== ABOUT THIS EXERCISE ==
Print the data below exactly, but only the lines from the one containing "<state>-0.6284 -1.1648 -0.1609" down to the one containing "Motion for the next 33", inclusive.

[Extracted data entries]
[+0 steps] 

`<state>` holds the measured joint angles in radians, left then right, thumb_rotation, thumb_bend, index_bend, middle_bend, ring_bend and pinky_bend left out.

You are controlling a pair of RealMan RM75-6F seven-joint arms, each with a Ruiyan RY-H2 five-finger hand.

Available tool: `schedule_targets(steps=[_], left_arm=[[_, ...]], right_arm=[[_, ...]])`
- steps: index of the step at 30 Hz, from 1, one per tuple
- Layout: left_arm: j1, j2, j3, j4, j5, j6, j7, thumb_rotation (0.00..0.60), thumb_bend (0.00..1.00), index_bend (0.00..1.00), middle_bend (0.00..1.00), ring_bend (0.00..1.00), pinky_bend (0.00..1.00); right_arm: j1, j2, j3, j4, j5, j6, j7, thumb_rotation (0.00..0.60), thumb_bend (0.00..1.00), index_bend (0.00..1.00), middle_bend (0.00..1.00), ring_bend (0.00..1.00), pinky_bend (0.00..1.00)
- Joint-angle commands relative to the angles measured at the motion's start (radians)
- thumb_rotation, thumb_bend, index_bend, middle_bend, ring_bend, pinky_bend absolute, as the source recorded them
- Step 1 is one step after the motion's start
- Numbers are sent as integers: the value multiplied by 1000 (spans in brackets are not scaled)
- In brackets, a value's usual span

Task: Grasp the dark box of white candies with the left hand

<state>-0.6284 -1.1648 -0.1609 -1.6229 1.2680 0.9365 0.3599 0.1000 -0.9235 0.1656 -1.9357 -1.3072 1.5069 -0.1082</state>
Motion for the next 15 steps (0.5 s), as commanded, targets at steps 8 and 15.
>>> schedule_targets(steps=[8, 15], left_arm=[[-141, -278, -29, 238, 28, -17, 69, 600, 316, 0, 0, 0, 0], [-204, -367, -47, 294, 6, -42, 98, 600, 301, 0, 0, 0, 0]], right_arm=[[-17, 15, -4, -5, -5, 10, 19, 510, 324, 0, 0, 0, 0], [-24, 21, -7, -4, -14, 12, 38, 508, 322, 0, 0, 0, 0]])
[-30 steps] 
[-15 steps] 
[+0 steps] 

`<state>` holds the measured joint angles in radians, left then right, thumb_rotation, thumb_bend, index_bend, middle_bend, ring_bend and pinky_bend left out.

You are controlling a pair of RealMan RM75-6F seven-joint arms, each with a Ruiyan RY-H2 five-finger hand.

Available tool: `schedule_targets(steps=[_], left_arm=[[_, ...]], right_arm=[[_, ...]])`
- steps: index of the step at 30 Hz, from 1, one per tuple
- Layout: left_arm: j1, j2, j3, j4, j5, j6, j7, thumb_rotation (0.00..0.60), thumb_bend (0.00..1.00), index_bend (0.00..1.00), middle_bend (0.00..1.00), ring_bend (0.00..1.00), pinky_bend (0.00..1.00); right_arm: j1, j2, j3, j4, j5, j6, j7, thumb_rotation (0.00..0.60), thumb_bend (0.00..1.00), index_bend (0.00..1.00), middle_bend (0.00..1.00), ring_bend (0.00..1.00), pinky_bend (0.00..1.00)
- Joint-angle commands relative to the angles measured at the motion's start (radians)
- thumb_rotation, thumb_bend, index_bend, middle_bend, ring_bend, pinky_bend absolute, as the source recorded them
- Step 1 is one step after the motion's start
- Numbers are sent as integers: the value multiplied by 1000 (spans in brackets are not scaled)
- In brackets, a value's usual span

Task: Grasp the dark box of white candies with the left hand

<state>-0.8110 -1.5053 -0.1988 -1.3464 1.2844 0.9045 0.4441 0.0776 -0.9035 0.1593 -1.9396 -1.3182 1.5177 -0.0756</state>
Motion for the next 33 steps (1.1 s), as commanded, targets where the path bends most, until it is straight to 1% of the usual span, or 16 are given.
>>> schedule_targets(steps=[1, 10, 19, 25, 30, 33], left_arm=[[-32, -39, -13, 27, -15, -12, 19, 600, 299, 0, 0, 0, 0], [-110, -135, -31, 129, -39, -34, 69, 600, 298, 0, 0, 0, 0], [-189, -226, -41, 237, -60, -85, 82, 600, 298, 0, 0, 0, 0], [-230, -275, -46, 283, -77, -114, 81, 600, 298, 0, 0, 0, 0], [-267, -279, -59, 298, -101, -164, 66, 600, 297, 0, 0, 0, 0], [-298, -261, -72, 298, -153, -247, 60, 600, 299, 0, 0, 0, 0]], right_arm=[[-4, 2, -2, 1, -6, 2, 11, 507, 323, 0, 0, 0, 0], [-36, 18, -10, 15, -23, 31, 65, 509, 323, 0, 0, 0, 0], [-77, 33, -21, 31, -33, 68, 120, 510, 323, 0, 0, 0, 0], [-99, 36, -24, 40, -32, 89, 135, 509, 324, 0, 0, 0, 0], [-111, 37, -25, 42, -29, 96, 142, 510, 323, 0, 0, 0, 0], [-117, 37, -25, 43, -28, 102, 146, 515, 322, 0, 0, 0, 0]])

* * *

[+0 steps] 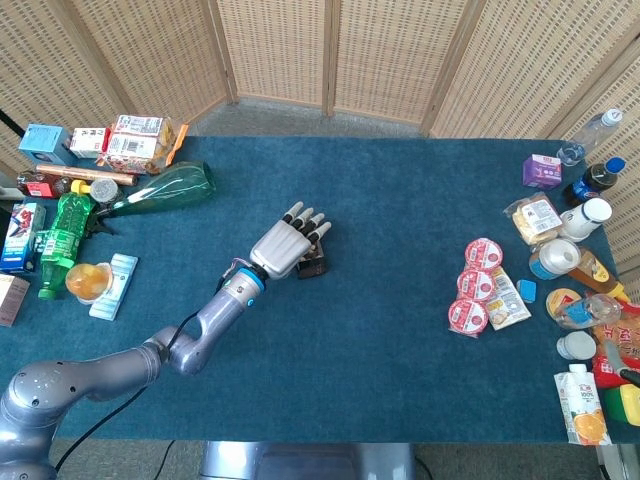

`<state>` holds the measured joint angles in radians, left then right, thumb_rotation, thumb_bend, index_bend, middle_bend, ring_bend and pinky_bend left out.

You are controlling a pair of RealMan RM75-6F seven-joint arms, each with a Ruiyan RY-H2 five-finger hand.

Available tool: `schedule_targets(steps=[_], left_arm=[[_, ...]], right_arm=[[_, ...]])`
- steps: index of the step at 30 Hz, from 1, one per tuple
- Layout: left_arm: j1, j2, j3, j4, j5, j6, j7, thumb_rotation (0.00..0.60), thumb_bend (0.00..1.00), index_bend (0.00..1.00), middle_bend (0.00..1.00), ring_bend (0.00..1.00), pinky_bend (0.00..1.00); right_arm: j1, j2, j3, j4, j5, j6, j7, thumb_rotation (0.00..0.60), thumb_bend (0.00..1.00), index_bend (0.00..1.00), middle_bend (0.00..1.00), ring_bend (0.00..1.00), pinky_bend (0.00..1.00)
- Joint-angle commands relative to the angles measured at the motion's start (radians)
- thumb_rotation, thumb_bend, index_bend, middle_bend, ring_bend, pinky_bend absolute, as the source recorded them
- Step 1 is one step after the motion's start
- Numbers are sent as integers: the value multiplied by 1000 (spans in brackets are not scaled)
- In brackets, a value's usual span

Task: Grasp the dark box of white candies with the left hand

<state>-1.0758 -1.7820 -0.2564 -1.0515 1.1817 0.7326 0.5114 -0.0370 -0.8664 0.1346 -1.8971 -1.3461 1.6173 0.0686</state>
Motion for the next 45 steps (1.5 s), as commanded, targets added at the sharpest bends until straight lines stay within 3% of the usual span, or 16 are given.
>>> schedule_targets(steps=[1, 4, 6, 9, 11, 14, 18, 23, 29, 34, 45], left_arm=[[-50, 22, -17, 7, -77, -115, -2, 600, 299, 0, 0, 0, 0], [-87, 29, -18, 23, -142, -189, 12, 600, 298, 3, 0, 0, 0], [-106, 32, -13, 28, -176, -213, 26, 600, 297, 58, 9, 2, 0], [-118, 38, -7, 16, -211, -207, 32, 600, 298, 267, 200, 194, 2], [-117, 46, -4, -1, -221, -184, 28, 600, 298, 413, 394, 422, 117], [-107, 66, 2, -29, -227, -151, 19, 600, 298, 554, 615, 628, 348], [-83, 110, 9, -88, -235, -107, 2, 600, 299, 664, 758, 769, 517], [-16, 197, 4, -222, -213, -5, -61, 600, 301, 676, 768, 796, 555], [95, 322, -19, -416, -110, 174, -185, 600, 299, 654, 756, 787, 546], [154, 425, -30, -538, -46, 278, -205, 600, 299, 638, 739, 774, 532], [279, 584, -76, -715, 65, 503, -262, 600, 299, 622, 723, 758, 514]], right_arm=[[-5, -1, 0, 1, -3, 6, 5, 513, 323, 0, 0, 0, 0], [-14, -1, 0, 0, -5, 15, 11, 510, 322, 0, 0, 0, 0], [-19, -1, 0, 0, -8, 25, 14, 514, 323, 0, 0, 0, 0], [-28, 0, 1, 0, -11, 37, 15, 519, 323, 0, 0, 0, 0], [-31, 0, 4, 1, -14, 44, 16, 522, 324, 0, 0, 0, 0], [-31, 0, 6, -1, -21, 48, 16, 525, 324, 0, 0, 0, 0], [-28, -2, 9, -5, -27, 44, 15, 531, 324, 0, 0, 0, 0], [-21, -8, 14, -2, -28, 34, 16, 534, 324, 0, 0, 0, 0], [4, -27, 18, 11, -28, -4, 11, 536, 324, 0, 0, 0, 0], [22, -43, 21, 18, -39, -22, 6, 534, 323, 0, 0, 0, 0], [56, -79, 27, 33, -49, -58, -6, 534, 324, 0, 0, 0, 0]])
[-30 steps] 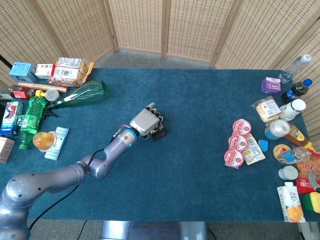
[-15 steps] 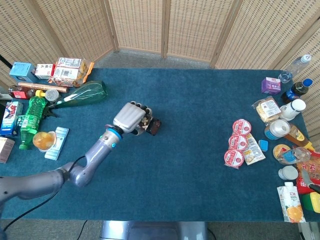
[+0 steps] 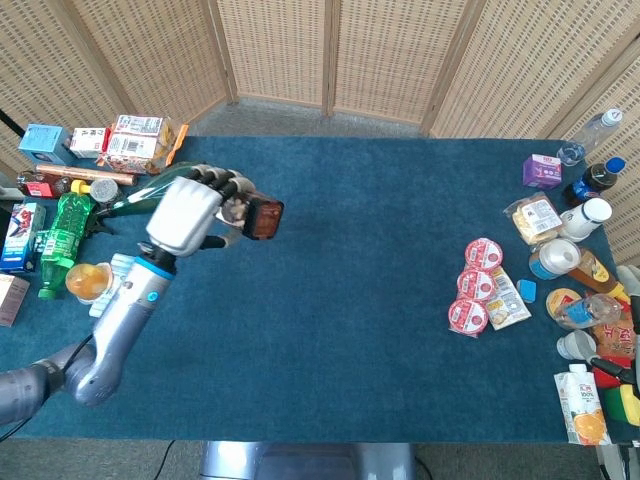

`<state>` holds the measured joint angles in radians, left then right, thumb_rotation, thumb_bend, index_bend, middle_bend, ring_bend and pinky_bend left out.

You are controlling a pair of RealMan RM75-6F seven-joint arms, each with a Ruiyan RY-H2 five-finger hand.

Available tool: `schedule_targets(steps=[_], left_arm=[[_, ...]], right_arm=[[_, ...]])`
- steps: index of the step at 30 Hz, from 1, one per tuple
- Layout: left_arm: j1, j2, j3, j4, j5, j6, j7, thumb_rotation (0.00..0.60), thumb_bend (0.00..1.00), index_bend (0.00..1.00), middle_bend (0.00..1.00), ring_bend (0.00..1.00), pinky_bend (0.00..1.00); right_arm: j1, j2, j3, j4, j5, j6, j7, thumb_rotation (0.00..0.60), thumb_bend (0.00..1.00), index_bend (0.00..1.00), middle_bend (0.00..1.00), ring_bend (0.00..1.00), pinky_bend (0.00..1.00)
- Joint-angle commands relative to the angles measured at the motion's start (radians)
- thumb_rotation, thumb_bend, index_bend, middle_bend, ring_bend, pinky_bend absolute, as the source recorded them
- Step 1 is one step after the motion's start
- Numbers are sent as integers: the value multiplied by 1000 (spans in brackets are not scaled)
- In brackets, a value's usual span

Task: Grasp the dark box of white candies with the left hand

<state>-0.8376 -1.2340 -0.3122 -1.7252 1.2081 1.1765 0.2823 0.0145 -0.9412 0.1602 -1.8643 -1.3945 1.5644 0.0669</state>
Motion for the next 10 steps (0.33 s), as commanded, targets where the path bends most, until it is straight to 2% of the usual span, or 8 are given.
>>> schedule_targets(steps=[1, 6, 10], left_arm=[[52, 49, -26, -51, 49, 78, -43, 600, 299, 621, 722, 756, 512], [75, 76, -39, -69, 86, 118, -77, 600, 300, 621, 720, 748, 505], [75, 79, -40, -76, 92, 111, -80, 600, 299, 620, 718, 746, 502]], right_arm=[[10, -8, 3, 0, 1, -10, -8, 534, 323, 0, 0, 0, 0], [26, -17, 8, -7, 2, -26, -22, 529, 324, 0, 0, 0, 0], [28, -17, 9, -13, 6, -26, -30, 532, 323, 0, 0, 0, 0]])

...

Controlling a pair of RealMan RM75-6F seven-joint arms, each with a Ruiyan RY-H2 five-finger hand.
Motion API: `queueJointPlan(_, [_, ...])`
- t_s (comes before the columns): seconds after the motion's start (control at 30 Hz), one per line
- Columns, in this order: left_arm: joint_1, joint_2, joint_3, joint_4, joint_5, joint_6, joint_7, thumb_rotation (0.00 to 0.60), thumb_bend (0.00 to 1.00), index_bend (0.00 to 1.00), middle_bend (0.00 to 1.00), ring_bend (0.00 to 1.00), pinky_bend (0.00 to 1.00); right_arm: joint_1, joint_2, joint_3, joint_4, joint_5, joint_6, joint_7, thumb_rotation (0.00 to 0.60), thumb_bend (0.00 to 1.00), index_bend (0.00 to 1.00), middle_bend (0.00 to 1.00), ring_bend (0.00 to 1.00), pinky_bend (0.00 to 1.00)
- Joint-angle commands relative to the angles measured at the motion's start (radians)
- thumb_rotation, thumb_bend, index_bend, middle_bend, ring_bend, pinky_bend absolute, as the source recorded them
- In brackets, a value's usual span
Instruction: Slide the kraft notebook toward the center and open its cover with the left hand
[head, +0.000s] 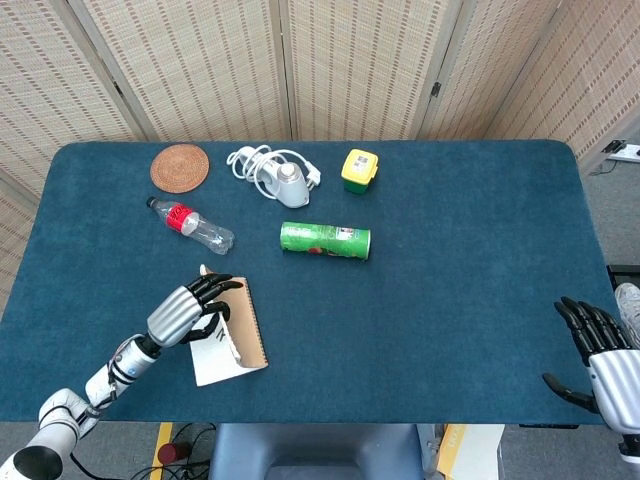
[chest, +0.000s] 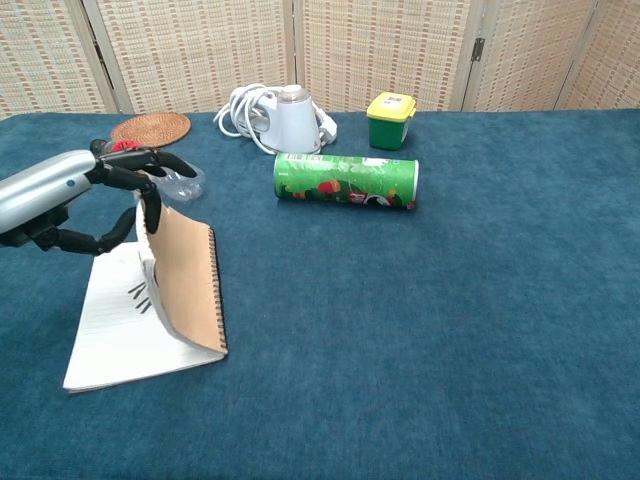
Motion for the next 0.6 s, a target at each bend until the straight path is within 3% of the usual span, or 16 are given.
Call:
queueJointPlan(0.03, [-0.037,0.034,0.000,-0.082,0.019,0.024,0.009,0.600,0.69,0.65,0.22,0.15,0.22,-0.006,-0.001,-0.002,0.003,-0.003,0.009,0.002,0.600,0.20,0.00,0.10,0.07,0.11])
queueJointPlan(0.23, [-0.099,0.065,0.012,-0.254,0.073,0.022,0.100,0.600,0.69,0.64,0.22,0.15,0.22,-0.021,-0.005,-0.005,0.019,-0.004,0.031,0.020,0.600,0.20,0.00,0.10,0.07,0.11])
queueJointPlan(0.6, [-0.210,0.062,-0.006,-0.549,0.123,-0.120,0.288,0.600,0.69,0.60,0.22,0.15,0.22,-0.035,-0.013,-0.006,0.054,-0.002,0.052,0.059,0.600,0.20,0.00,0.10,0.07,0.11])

== OUTPUT BELOW ==
<state>-0.6284 -1.1648 -0.1609 -1.6229 1.2680 0.9365 0.3599 0.1000 -0.9235 0.1656 -1.9357 -1.3072 1.5069 -0.1082</state>
Motion for the next 15 steps (0.5 s), as commanded, targets at steps 8 and 15.
>>> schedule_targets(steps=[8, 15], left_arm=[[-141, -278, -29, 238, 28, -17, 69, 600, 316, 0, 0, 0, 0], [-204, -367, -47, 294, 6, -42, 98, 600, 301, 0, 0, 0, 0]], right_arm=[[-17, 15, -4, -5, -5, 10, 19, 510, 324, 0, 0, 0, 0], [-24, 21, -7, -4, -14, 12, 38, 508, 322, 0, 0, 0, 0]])
[-30 steps] 
[-15 steps] 
[+0 steps] 

`<state>` holds the measured joint angles in radians, left then right, thumb_rotation, thumb_bend, index_bend, middle_bend, ring_bend and pinky_bend left out.

You are controlling a pair of RealMan RM75-6F seven-joint arms, each with a Ruiyan RY-H2 five-finger hand.

Available tool: `schedule_targets(steps=[_], left_arm=[[_, ...]], right_arm=[[_, ...]])`
- steps: index of the step at 30 Hz, from 1, one per tuple
- Layout: left_arm: j1, j2, j3, j4, j5, j6, j7, thumb_rotation (0.00..0.60), thumb_bend (0.00..1.00), index_bend (0.00..1.00), middle_bend (0.00..1.00), ring_bend (0.00..1.00), pinky_bend (0.00..1.00); right_arm: j1, j2, j3, j4, j5, j6, j7, thumb_rotation (0.00..0.60), thumb_bend (0.00..1.00), index_bend (0.00..1.00), middle_bend (0.00..1.00), ring_bend (0.00..1.00), pinky_bend (0.00..1.00)
- Joint-angle commands relative to the angles measured at the motion's start (radians)
- thumb_rotation, thumb_bend, index_bend, middle_bend, ring_bend, pinky_bend absolute, as the source recorded them
- Step 1 is one step after the motion's start
- Numbers are sent as integers: the value multiplied by 1000 (spans in brackets are not scaled)
- In brackets, a value's usual span

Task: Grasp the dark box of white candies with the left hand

<state>-0.8110 -1.5053 -0.1988 -1.3464 1.2844 0.9045 0.4441 0.0776 -0.9035 0.1593 -1.9396 -1.3182 1.5177 -0.0756</state>
Motion for the next 33 steps (1.1 s), as commanded, targets where the path bends most, until it is straight to 1% of the usual span, or 16 are given.

There is nothing more to this exercise.